Problem to work on =
Each record that follows must be printed exactly as given.

Working data =
☆ ☆ ☆ ☆ ☆

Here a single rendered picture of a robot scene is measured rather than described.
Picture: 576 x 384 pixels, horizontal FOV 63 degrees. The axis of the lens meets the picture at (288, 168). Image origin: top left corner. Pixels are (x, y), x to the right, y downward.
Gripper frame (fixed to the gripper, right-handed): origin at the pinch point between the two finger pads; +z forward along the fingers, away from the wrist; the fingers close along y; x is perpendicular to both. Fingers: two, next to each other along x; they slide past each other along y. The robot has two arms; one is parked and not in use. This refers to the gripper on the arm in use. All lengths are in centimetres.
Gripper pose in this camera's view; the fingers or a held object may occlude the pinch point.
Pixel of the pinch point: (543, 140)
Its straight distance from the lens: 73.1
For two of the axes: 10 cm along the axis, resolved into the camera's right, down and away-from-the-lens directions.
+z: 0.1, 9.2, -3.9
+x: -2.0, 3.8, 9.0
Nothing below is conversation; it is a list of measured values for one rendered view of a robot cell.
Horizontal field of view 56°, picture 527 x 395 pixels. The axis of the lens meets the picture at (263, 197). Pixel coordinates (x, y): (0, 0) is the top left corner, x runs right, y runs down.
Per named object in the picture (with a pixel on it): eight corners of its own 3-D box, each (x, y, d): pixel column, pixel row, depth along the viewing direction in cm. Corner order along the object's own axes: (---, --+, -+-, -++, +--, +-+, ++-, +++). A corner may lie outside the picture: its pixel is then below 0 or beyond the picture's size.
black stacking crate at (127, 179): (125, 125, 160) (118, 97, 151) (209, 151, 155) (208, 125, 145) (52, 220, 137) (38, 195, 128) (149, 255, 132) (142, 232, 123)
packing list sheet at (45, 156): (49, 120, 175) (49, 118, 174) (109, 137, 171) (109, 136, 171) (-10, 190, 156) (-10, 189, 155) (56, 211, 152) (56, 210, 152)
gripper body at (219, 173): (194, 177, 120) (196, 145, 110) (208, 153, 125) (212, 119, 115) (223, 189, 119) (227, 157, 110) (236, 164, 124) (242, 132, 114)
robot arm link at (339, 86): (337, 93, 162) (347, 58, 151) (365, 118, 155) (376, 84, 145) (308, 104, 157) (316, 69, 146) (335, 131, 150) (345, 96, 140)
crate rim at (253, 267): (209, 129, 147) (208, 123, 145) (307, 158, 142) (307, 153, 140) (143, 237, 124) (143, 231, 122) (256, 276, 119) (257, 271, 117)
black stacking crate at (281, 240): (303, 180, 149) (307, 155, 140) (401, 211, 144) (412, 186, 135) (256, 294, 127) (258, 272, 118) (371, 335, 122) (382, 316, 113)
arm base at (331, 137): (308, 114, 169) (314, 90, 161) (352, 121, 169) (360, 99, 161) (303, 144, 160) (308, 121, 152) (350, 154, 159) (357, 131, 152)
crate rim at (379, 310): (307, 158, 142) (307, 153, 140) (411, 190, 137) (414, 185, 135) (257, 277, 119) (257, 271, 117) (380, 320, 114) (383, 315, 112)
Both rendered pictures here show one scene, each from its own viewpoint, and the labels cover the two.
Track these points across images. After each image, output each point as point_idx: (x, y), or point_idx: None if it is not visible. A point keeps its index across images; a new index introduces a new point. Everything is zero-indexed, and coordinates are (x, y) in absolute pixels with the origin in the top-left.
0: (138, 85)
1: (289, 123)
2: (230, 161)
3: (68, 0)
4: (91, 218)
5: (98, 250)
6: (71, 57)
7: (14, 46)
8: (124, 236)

☆ ☆ ☆ ☆ ☆

Answer to the problem =
Here a single rendered picture of a robot scene is measured rather than described.
Picture: 576 x 384 pixels, horizontal FOV 63 degrees. The axis of the lens meets the picture at (288, 168). Image origin: top left corner. Pixels are (x, y), x to the right, y downward.
Gripper frame (fixed to the gripper, right-handed): origin at the pinch point between the two finger pads; +z forward along the fingers, away from the wrist; the fingers close along y; x is perpendicular to both. Fingers: two, next to each other along x; they slide past each other along y. The robot has two arms; one is parked and not in use. This refers to the gripper on the arm in use. All lengths are in centimetres.
Gripper pose in this camera's view; the fingers or a held object may occlude the pinch point.
Pixel of the pinch point: (543, 140)
Its straight distance from the lens: 73.1
For two of the axes: 10 cm along the axis, resolved into the camera's right, down and away-from-the-lens directions.
+z: 0.1, 9.2, -3.9
+x: -2.0, 3.8, 9.0
Nothing below is conversation; it is a list of measured values for one rendered view of a robot cell.
Horizontal field of view 56°, picture 527 x 395 pixels. The axis of the lens meets the picture at (263, 197). Pixel coordinates (x, y): (0, 0) is the top left corner, x runs right, y runs down.
Per named object in the picture (with a pixel on it): eight corners of its own 3-D box, each (x, y, d): pixel column, pixel row, depth along the viewing direction in cm. Corner order along the object's own axes: (---, --+, -+-, -++, +--, +-+, ++-, +++). A corner may lie outside the picture: its pixel is then below 0 or beyond the picture's size.
black stacking crate at (127, 179): (125, 125, 160) (118, 97, 151) (209, 151, 155) (208, 125, 145) (52, 220, 137) (38, 195, 128) (149, 255, 132) (142, 232, 123)
packing list sheet at (45, 156): (49, 120, 175) (49, 118, 174) (109, 137, 171) (109, 136, 171) (-10, 190, 156) (-10, 189, 155) (56, 211, 152) (56, 210, 152)
gripper body at (219, 173): (194, 177, 120) (196, 145, 110) (208, 153, 125) (212, 119, 115) (223, 189, 119) (227, 157, 110) (236, 164, 124) (242, 132, 114)
robot arm link at (339, 86): (337, 93, 162) (347, 58, 151) (365, 118, 155) (376, 84, 145) (308, 104, 157) (316, 69, 146) (335, 131, 150) (345, 96, 140)
crate rim at (253, 267): (209, 129, 147) (208, 123, 145) (307, 158, 142) (307, 153, 140) (143, 237, 124) (143, 231, 122) (256, 276, 119) (257, 271, 117)
black stacking crate at (281, 240): (303, 180, 149) (307, 155, 140) (401, 211, 144) (412, 186, 135) (256, 294, 127) (258, 272, 118) (371, 335, 122) (382, 316, 113)
arm base at (331, 137): (308, 114, 169) (314, 90, 161) (352, 121, 169) (360, 99, 161) (303, 144, 160) (308, 121, 152) (350, 154, 159) (357, 131, 152)
crate rim at (379, 310): (307, 158, 142) (307, 153, 140) (411, 190, 137) (414, 185, 135) (257, 277, 119) (257, 271, 117) (380, 320, 114) (383, 315, 112)
Both rendered pictures here show one scene, each from its own viewpoint, and the labels cover the two.
Track these points across images. After each image, output each point as point_idx: (x, y), or point_idx: None if it is not visible. A point keeps its index across images; a new index introduces a new point. Everything is zero-indexed, and coordinates are (x, y) in absolute pixels with the origin in the top-left.
0: (138, 85)
1: (289, 123)
2: (230, 161)
3: (68, 0)
4: (91, 218)
5: (98, 250)
6: (71, 57)
7: (14, 46)
8: (124, 236)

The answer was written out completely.